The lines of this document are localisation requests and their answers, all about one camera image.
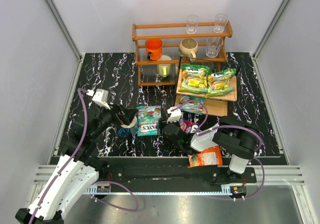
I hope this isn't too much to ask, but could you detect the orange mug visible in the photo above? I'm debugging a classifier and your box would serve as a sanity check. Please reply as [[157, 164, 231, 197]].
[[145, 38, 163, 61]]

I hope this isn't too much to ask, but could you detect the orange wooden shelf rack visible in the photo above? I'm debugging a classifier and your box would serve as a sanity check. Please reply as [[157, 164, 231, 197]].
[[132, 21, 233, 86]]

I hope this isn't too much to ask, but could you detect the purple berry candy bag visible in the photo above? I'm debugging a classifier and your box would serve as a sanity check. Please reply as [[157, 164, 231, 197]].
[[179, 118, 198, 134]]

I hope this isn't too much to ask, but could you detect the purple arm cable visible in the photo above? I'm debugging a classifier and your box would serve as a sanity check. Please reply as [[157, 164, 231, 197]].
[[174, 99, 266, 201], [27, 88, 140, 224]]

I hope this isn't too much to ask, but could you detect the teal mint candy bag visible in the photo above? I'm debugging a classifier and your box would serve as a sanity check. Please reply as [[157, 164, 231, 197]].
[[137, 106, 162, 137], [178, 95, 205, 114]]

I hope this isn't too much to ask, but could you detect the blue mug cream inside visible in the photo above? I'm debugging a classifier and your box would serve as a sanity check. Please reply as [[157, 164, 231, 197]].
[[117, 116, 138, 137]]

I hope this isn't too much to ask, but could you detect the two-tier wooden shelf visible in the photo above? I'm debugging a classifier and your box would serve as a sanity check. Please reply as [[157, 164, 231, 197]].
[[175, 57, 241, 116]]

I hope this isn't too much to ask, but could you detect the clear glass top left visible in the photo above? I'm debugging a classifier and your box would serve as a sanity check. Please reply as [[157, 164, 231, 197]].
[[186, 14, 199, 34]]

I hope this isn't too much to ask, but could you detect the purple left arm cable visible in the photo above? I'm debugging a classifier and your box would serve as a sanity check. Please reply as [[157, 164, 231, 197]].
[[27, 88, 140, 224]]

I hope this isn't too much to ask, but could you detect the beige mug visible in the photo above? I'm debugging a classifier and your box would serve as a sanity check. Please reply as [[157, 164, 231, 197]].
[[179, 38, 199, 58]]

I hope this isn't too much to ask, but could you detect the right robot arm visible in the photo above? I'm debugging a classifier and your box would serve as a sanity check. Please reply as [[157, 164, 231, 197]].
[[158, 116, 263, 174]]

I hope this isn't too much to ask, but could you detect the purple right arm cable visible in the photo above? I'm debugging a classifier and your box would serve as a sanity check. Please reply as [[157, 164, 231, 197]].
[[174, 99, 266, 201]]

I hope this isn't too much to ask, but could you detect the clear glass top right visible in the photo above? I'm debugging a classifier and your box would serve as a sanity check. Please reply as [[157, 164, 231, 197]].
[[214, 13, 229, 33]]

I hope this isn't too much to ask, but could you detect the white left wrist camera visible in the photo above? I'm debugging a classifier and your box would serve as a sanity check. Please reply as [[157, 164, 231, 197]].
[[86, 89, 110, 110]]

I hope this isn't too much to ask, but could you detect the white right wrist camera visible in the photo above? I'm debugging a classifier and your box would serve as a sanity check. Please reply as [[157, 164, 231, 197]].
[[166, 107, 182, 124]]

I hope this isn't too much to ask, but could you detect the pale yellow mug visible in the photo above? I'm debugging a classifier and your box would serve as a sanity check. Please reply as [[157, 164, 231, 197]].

---

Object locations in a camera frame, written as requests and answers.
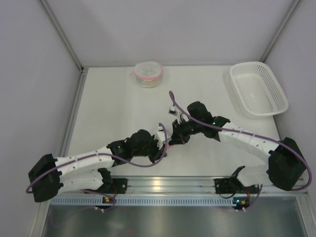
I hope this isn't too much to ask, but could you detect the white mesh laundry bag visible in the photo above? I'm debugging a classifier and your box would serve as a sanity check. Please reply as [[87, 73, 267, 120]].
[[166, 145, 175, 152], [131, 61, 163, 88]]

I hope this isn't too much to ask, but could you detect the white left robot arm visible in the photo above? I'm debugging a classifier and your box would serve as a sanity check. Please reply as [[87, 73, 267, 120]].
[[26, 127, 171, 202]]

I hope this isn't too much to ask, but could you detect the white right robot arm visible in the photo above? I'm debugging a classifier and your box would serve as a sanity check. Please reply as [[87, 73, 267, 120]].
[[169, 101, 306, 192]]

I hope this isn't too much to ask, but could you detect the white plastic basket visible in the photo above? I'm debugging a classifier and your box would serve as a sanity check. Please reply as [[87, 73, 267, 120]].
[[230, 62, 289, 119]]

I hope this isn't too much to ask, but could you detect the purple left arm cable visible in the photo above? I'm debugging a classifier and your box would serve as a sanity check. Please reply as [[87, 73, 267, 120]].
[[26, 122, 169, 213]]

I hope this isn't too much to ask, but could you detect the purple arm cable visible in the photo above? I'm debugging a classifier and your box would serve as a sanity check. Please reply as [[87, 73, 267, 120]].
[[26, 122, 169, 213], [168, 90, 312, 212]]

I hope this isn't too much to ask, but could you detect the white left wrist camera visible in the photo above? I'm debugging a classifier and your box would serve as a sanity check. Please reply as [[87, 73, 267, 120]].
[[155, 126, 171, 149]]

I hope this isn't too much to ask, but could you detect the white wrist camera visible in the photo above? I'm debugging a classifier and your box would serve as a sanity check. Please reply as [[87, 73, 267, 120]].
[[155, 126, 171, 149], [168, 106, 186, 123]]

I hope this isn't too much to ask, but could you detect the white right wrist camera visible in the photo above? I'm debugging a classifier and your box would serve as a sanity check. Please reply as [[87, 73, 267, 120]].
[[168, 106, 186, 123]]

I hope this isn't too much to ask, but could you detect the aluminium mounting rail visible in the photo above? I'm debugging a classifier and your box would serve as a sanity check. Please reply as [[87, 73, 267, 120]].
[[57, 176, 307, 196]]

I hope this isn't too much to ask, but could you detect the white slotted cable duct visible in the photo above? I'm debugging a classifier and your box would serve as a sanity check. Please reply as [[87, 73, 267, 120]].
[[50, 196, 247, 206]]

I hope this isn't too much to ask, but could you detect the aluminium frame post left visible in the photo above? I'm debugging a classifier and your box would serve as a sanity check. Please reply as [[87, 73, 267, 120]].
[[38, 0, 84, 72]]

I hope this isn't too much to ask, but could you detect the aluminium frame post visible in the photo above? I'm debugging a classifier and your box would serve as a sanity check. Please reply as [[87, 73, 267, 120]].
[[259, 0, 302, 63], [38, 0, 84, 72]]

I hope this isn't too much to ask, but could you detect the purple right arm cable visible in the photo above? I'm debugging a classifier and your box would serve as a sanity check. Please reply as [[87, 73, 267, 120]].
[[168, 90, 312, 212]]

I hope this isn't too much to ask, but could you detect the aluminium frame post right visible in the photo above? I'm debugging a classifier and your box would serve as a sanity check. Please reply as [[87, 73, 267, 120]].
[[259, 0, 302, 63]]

» **Task prompt**
If a line above holds the word "answers", copy it.

» **Task answer**
The lines of this document are localisation requests and their answers, all about one camera image.
Object locations in a camera frame, written as requests and answers.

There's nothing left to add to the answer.